Exercise instructions –
Search the listing below for the word "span" and copy each line where it appears.

Collected material –

☆ ☆ ☆

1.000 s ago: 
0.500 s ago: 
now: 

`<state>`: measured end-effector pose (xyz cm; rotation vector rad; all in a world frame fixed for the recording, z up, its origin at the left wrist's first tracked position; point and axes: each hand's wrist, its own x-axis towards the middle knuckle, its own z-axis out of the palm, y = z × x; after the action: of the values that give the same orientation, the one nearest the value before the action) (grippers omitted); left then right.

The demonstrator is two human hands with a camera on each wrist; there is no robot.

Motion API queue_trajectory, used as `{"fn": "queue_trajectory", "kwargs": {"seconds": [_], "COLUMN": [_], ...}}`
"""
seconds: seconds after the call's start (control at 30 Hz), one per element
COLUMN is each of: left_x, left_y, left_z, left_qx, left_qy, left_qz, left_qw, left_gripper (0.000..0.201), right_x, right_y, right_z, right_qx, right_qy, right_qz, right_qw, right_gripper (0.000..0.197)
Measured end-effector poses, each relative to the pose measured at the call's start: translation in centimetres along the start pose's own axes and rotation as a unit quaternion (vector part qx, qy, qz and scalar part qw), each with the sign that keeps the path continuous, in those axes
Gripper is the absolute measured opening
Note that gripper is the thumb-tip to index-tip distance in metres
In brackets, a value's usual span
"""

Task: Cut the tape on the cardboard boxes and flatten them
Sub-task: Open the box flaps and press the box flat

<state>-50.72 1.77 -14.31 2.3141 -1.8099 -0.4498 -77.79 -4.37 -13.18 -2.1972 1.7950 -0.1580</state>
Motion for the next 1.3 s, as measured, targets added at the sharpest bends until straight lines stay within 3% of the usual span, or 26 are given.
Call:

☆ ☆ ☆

Task response –
In brackets, a value's usual span
Motion for the next 1.3 s, as measured, targets added at the sharpest bends until straight lines stay within 3% of the usual span, or 26 are given.

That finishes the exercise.